JLens is thrilled to have Hadassah as an investor and supporter of our mission! Janice Weinman, CEO of Hadassah, spoke with Rabbi Jacob Siegel of JLens about Hadassah’s decision to invest in JLens’ Jewish Advocacy Strategy. Q. What was the motivating factor to engage in values-based investing through JLens? A. The accessibility and visibility of JLens’ strategy were appealing - and also absolutely the Jewish values focus. It was a combination of factors, both from a social consciousness perspective and from a financial perspective. Both Hadassah leadership and the organization’s investment committee came together serendipitously - that led to the move in this direction.

Q. For many institutions, incorporating values-based investing is a significant transition. What was the process at Hadassah? A. Hadassah believes very strongly in social impact investing.The issue was discussed at different decision-making tables so that each group could inform the other about their opinions. The major concern was whether or not we’d get the same return on investment. Since JLens tracks the market, people felt comfortable. Q. How can JLens’ advocacy in the economic arena complement Hadassah’s mission? A. It is very important for JLens to be a presence with corporations in terms of raising the issues of gender equity, of pay equity, of anti-BDS, of any form of discrimination. JLens can bring social values to corporations, and can use their platform to have a voice about those issues.

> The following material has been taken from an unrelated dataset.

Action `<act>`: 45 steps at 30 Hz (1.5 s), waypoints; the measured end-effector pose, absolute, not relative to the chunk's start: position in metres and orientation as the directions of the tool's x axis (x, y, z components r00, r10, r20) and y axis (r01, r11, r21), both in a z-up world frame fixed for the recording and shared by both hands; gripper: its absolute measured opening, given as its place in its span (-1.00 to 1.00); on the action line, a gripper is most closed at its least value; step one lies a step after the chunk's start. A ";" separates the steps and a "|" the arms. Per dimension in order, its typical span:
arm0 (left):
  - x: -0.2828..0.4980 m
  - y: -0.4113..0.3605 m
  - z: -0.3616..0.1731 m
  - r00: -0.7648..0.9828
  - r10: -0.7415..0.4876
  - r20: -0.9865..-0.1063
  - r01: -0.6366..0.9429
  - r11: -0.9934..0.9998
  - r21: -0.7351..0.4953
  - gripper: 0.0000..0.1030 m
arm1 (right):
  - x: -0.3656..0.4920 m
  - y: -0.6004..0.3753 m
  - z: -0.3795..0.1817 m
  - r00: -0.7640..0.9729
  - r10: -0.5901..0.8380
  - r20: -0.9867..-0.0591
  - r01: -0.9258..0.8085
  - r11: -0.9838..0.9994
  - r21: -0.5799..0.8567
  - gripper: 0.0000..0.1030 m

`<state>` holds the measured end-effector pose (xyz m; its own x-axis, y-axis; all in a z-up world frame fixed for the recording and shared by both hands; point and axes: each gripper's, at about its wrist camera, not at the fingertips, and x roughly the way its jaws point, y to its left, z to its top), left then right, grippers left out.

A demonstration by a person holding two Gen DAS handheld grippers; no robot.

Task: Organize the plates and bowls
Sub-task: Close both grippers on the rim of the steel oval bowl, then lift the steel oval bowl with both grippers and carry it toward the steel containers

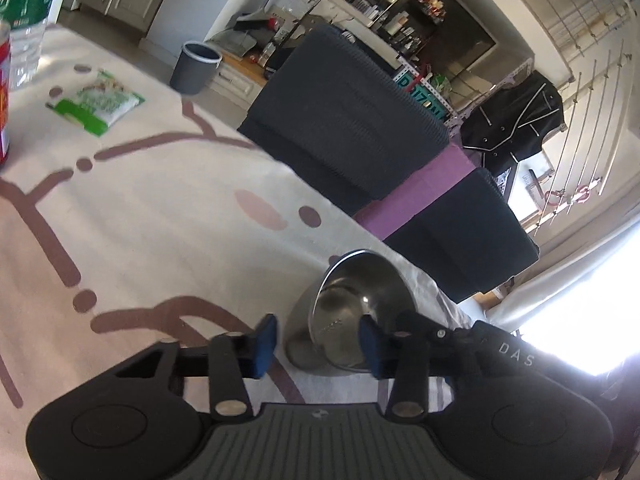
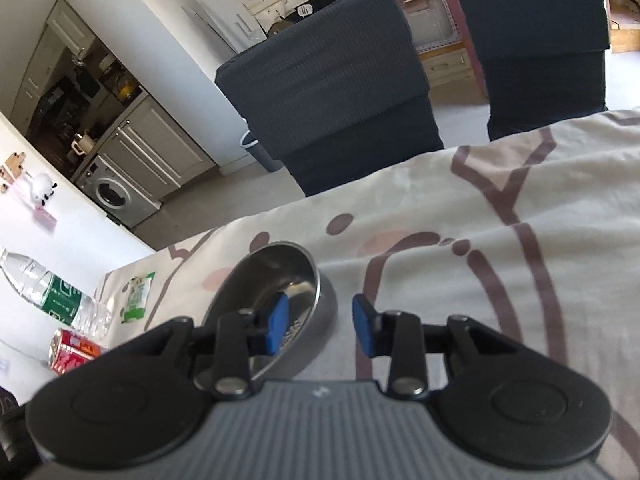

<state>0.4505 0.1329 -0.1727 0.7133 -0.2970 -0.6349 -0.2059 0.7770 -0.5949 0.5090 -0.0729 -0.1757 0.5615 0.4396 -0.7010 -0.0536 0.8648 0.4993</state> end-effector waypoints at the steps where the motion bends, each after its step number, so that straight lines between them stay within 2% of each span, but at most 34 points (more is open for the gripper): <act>1: 0.451 0.134 -0.174 0.710 -0.297 -0.639 -0.211 0.776 -0.595 -0.50 | 0.508 -0.072 -0.177 0.572 0.437 -0.694 -0.053 0.864 0.501 -0.30; 2: 0.451 0.133 -0.174 0.705 -0.282 -0.651 -0.217 0.787 -0.577 -0.61 | 0.510 -0.072 -0.178 0.579 0.438 -0.688 -0.056 0.863 0.502 -0.46; 4: 0.450 0.131 -0.173 0.707 -0.269 -0.654 -0.203 0.808 -0.553 -0.64 | 0.510 -0.071 -0.176 0.577 0.439 -0.689 -0.067 0.866 0.496 -0.66; 8: 0.446 0.123 -0.166 0.701 -0.239 -0.671 -0.178 0.853 -0.490 -0.81 | 0.505 -0.064 -0.170 0.592 0.393 -0.704 -0.096 0.902 0.422 -0.77; 20: 0.400 0.082 -0.108 0.695 -0.240 -0.677 -0.044 0.927 -0.373 -0.96 | 0.445 -0.086 -0.126 0.616 0.330 -0.715 -0.075 0.928 0.364 -0.80; 30: 0.327 0.047 -0.054 0.723 -0.296 -0.624 0.060 0.927 -0.371 -0.96 | 0.365 -0.133 -0.070 0.671 0.339 -0.660 -0.021 0.898 0.440 -0.83; 45: 0.220 -0.002 -0.041 0.704 -0.358 -0.613 0.159 0.921 -0.356 -0.96 | 0.238 -0.190 -0.047 0.696 0.308 -0.648 0.048 0.881 0.470 -0.85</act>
<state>0.2202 -0.0017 -0.0410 0.7043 -0.3583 -0.6129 0.1592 0.9210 -0.3555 0.2382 -0.1904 -0.0465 0.6963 0.3085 -0.6481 0.0475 0.8811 0.4705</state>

I think one of the things that was attractive was the fact that JLens enters into corporate arenas that not-for-profits really don’t have access to. Either at shareholder meetings or through communications with corporations, the message can be brought to the corporate community in a way that a not-for-profit can’t. Q. Statistically, women tend to be more interested in values-based investing and have been some of the early adopters. As a women’s organization, did that have any role in your adoption of values-based investing? A. I do think women tend to be more conscious about some of the humanitarian implications of investing. But our choice wasn’t based on gender preference - it was based on the values and mission of Hadassah.

Q. What advice would you offer to other Jewish institutions considering values-based investing? A. I would encourage Jewish organizations to go back to the roots of their mission and see this as a vehicle, another vehicle other than direct service, to ensure that their values are being implemented in a much broader and more universal way. I think this is a unique opportunity to broaden the impact we have. Not-for-profit entities have a responsibility to reflect Jewish values broadly speaking, and the only way to bring that into the corporate community is through a financial instrument and financial intervention. In this case, I think it’s not a matter of losing money, it’s a matter of making sure that investments are on par. I would advise other organizations to do what we did, which is to meet with our investment committee and investment managers and to explain the performance levels that JLens has; and I would advise other organizations to hear about what JLens has accomplished at shareholder meetings, how JLens applies Jewish values criteria in their investments. If Jewish organizations don’t value social consciousness they’re not meeting their mission.